### WORK REQUEST
Starting at the first line of the material below and stopping after the line that includes "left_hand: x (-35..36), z", write the lines out again exactly. Drop any pictures.
+---+
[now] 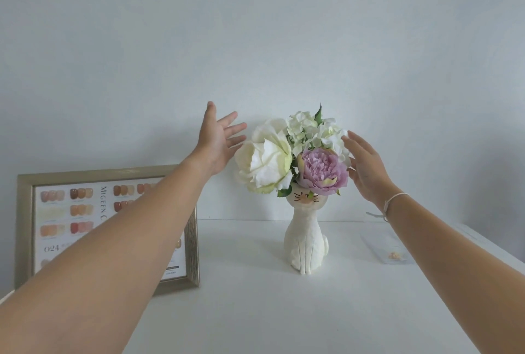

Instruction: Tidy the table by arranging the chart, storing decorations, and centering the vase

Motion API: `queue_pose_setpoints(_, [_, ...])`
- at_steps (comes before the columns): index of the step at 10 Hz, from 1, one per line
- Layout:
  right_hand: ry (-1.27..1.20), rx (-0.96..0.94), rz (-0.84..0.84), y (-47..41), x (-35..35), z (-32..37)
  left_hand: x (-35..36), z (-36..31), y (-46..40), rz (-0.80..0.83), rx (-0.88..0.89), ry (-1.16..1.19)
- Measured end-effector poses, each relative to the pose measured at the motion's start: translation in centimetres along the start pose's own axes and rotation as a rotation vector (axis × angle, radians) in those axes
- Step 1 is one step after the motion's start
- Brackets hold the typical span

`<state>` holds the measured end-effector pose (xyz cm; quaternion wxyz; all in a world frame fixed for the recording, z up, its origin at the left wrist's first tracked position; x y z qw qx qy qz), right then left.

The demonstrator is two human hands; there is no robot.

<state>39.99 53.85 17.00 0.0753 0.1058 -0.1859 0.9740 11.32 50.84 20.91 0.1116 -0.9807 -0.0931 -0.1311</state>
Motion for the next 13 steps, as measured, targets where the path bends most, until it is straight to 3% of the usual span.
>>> queue_pose_setpoints(2, [0.02, 0.007, -0.01, 0.6, 0.5, 0.0, 1.9, 0.1, 1.2, 0.098, 0.02, -0.063])
queue_pose_setpoints(6, [0.258, -0.223, -0.053, 3.7, 1.6, 2.5, 2.8, -0.6, 3.0, 0.06, 0.237, -0.434])
queue_pose_setpoints(8, [0.308, -0.208, 0.02, 5.8, 2.7, 2.4, 3.2, -0.5, 4.1, 0.058, 0.294, -0.58])
queue_pose_setpoints(11, [0.434, -0.304, -0.084, 9.3, 0.6, 4.6, 1.9, -3.3, 7.6, -0.106, 0.393, -0.541])
queue_pose_setpoints(13, [0.585, -0.436, -0.074, 14.9, 0.2, 3.8, 0.4, -2.8, 13.1, -0.102, 0.568, -0.51])
Point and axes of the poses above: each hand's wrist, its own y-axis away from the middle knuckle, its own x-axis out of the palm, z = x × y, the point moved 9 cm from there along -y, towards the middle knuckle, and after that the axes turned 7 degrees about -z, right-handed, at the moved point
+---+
### EXPECTED OUTPUT
[now] 

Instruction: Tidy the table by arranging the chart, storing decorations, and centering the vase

Motion API: `queue_pose_setpoints(_, [_, ...])`
- at_steps (comes before the columns): index of the step at 10 Hz, from 1, one per line
- Layout:
  right_hand: ry (-1.27..1.20), rx (-0.96..0.94), rz (-0.84..0.84), y (-47..41), x (-35..35), z (-32..37)
  left_hand: x (-35..36), z (-36..31), y (-46..40), rz (-0.80..0.83), rx (-0.88..0.89), ry (-1.16..1.19)

No more output is required.